» **What the exercise asks**: Up to and including the line with "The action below", restate the records below word for word, beginning with their first line.

» **Material shown**:
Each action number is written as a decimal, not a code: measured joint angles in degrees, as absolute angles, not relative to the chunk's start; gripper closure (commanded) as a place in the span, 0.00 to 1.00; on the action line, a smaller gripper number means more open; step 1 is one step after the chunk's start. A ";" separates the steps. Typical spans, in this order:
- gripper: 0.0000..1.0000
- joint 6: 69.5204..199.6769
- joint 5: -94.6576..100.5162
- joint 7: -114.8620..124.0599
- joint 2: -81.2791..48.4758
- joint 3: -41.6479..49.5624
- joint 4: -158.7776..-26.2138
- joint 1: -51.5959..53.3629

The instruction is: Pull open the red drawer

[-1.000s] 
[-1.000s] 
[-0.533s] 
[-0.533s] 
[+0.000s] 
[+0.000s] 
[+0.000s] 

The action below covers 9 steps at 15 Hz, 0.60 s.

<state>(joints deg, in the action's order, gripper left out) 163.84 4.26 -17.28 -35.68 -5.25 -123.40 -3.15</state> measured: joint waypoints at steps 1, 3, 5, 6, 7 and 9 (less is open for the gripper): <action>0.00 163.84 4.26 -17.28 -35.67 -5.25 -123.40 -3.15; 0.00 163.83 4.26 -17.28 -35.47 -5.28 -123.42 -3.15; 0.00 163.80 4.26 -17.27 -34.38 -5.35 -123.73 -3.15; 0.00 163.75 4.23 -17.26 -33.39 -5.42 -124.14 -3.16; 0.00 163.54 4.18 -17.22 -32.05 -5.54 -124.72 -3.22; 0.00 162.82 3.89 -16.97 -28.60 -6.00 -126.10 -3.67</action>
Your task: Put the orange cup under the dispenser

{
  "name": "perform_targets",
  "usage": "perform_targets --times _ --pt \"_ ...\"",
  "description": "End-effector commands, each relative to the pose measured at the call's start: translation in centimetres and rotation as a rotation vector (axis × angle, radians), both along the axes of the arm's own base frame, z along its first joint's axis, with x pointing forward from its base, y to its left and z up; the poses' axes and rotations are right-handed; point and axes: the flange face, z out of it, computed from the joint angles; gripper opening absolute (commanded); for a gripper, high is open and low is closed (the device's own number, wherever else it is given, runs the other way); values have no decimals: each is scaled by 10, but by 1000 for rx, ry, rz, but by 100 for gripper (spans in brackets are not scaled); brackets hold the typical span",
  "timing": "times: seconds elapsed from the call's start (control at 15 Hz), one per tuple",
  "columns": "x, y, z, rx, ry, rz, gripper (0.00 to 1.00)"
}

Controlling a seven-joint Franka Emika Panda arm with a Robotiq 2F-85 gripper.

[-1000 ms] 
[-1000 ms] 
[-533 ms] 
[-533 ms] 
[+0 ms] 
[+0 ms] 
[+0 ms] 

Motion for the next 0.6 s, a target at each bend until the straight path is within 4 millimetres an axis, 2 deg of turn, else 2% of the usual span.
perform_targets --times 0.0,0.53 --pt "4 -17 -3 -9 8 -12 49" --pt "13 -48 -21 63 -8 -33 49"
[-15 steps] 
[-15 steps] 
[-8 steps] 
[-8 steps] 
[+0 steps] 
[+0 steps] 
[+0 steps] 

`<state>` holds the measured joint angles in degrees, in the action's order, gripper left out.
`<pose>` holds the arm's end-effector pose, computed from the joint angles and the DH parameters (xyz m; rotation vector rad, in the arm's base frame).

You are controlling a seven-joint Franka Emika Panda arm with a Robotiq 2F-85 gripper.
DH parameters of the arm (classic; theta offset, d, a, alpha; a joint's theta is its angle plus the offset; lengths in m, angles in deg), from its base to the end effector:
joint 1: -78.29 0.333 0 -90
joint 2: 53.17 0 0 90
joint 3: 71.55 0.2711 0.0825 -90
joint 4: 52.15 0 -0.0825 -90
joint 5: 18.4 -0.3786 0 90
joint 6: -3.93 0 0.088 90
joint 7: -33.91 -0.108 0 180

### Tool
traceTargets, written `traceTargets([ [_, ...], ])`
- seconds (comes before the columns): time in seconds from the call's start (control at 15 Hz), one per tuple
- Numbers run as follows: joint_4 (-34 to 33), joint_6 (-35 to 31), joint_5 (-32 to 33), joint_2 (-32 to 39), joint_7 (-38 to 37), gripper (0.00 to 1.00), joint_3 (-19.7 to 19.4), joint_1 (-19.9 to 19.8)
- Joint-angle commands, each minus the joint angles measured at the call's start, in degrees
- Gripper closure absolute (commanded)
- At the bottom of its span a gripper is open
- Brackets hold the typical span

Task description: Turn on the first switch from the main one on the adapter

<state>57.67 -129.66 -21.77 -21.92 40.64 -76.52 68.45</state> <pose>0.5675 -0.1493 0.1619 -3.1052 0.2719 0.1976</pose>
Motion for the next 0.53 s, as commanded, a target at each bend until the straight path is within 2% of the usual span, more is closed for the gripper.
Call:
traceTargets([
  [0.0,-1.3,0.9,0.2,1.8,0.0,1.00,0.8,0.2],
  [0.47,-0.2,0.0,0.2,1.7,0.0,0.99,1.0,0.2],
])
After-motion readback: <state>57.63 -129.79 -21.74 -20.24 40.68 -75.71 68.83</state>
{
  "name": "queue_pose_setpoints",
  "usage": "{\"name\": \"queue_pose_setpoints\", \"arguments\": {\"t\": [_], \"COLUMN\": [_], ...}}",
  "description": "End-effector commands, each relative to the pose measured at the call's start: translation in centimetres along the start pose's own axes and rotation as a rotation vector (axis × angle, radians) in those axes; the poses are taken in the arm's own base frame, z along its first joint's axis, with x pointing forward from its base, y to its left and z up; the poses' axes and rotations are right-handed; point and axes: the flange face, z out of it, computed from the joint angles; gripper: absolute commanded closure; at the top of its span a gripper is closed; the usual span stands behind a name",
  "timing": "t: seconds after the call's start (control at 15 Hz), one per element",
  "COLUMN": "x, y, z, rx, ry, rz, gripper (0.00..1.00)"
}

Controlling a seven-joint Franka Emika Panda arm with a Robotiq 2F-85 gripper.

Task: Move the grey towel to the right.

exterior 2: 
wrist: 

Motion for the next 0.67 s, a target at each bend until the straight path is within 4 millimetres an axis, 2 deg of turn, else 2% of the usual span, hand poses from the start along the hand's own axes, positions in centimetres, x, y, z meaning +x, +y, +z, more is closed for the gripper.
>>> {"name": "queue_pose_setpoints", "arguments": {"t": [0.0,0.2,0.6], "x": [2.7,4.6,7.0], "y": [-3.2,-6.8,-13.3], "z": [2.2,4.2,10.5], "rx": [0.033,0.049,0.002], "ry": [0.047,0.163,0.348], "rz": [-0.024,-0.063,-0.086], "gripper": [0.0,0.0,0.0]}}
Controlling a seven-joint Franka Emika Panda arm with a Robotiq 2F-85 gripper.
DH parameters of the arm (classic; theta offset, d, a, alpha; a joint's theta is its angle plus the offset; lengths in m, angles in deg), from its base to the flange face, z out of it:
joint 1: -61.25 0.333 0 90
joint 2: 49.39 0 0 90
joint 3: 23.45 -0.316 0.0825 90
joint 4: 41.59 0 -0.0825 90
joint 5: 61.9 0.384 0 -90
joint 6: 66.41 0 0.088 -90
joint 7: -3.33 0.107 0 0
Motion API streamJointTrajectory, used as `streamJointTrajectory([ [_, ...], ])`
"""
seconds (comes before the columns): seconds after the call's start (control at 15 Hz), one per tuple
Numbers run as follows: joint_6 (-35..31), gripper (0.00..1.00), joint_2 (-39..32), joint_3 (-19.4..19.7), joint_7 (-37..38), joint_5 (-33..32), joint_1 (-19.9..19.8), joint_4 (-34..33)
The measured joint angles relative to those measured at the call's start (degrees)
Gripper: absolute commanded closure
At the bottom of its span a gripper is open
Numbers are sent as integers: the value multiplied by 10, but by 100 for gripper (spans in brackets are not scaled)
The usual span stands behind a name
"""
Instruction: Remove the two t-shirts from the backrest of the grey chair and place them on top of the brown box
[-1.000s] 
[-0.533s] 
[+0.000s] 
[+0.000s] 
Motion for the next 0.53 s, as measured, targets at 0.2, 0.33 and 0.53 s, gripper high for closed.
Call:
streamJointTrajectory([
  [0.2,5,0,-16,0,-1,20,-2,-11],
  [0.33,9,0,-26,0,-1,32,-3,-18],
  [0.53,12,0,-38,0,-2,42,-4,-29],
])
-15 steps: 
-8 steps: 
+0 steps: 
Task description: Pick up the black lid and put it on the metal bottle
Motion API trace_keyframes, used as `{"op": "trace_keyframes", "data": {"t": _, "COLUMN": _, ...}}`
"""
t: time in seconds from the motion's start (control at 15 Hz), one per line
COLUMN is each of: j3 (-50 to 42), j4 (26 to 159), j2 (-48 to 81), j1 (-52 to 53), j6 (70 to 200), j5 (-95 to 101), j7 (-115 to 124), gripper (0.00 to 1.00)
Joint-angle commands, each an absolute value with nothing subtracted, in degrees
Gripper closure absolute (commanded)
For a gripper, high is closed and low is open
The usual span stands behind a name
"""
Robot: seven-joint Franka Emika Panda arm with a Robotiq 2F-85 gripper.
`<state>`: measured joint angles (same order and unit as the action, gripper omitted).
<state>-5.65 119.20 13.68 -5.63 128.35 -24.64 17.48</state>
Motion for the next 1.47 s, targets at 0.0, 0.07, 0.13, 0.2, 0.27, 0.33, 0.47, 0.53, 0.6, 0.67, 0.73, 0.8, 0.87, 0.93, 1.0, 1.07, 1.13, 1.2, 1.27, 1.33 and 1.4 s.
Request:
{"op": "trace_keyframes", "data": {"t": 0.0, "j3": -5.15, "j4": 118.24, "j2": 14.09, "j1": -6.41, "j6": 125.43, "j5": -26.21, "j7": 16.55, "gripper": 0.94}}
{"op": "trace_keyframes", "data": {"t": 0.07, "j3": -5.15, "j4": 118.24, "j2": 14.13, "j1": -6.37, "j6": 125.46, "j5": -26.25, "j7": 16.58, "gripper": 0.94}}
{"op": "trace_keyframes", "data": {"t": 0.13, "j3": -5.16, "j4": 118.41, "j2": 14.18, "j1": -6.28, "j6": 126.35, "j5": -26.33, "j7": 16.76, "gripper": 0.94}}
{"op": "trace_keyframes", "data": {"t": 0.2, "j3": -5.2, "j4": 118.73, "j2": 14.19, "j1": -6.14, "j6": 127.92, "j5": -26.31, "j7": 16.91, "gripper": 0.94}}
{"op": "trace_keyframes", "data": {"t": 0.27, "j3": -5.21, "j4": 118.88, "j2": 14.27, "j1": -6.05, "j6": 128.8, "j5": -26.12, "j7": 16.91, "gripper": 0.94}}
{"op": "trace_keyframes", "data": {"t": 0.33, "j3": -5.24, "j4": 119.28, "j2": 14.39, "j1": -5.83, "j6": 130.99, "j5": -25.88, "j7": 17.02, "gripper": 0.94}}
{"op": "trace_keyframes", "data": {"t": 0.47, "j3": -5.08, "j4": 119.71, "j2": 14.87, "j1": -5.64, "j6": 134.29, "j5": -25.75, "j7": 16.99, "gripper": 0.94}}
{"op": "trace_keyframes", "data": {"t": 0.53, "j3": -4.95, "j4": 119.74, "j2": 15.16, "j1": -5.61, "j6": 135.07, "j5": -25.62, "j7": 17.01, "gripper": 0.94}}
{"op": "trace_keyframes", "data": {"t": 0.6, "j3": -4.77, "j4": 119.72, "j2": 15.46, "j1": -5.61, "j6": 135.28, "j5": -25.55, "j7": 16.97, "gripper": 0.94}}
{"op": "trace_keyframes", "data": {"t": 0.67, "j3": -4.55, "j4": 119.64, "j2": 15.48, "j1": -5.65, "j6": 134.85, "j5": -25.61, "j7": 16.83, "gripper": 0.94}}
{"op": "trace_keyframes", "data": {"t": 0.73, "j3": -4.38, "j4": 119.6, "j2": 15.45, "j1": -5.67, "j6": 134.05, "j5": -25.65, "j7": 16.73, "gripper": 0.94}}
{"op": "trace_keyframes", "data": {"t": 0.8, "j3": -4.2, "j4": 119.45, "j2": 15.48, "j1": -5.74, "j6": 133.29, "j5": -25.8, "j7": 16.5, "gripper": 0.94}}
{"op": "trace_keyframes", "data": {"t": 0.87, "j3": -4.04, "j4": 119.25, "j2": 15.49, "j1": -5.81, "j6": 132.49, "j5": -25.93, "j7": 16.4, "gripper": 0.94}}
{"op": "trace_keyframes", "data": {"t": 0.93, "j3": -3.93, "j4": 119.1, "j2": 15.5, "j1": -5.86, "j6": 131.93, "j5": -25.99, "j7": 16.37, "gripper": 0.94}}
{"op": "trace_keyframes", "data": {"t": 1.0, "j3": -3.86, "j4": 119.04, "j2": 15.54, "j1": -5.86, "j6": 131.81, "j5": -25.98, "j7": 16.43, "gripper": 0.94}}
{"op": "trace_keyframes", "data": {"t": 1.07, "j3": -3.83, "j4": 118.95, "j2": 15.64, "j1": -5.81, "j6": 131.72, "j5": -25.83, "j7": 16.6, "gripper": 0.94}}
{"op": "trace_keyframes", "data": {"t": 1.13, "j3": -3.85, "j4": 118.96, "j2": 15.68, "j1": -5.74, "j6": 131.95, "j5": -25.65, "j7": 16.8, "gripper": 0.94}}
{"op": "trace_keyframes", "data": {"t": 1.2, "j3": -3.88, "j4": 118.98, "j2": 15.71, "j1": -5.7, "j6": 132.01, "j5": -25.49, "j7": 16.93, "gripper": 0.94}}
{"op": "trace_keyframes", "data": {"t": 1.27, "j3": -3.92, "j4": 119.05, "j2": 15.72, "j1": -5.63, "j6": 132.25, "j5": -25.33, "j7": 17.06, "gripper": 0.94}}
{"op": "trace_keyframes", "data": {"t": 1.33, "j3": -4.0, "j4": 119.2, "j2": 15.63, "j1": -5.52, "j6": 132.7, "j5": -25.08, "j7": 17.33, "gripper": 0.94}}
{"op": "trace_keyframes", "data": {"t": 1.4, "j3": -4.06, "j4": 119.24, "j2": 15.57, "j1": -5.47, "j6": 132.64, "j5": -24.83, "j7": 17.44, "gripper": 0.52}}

» **Final answer**:
Each action number is written as a decimal, not a code: measured joint angles in degrees, as absolute angles, not relative to the chunk's start; gripper closure (commanded) as a place in the span, 0.00 to 1.00; on the action line, a smaller gripper number means more open; step 1 is one step after the chunk's start. A ";" separates the steps. Typical spans, in this order:
- gripper: 0.0000..1.0000
- joint 6: 69.5204..199.6769
- joint 5: -94.6576..100.5162
- joint 7: -114.8620..124.0599
- joint 2: -81.2791..48.4758
- joint 3: -41.6479..49.5624
- joint 4: -158.7776..-26.2138
- joint 1: -51.5959..53.3629

The instruction is: Pull open the red drawer

[-1.000s] 
[-1.000s] 
[-0.533s] 
[-0.533s] 
[+0.000s] 
[+0.000s] 
[+0.000s] 

The action below covers 9 steps at 15 Hz, 0.60 s.

The exercise was answered completely.